🤖 AI Summary
This work addresses the lack of structured, semantically interpretable scene descriptions in autonomous driving trajectory data. We propose an end-to-end framework that automatically generates Structured Description Language (SDL) labels from raw trajectories, enabling behavior comparison, similarity retrieval, and edge-case detection. Our method introduces a novel rule-guided cross-entropy optimization scheme that jointly optimizes SDL parameters by integrating domain knowledge with data-driven learning, ensuring both efficiency and strong generalization.
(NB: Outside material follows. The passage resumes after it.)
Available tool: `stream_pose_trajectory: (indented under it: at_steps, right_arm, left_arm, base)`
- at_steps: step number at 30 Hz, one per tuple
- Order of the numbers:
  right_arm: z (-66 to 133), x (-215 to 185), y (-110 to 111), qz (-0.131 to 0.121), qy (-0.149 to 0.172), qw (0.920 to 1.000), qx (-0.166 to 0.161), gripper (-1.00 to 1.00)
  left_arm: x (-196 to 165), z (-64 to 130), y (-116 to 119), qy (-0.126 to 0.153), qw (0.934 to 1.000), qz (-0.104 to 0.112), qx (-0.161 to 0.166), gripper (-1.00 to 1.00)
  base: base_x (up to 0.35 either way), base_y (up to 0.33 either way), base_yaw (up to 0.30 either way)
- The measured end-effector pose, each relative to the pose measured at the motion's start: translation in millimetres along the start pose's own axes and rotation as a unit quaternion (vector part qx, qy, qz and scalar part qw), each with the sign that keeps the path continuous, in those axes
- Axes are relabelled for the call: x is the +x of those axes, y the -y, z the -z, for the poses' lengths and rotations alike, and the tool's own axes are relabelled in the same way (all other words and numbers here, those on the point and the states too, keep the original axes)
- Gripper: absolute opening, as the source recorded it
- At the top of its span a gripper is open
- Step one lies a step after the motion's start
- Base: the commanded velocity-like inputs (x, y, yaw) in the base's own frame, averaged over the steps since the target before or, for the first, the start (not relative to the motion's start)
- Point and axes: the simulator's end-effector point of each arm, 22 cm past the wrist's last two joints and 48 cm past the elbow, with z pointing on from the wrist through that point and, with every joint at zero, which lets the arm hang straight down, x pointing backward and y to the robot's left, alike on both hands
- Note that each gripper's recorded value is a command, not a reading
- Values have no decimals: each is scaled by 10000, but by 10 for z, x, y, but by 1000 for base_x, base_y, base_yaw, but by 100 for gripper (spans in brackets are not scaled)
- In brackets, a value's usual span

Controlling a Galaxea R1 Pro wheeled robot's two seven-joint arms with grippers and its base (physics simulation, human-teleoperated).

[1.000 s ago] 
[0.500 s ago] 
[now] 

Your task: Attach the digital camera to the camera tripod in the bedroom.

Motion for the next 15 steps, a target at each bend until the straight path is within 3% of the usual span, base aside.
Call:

The framework incorporates trajectory representation learning and a Waymo Open Motion Dataset (WOMD)-adapted module, eliminating the need for manual annotation. Evaluated on WOMD, our approach achieves 30% higher SDL generation accuracy than ADE-based baselines and 24% higher than DTW-based ones. To our knowledge, this is the first fully automated method for semantic, interpretable identification of distinct driving behaviors—significantly accelerating safety validation in autonomous driving systems.
📝 Abstract
Scenario Description Languages (SDLs) provide structured, interpretable embeddings that represent traffic scenarios encountered by autonomous vehicles (AVs), supporting key tasks such as scenario similarity searches and edge case detection for safety analysis. This paper introduces the Trajectory-to-Action Pipeline (TAP), a scalable and automated method for extracting SDL labels from large trajectory datasets. TAP applies a rules-based cross-entropy optimization approach to learn parameters directly from data, enhancing generalization across diverse driving contexts. Using the Waymo Open Motion Dataset (WOMD), TAP achieves 30% greater precision than Average Displacement Error (ADE) and 24% over Dynamic Time Warping (DTW) in identifying behaviorally similar trajectories. Additionally, TAP enables automated detection of unique driving behaviors, streamlining safety evaluation processes for AV testing. This work provides a foundation for scalable scenario-based AV behavior analysis, with potential extensions for integrating multi-agent contexts.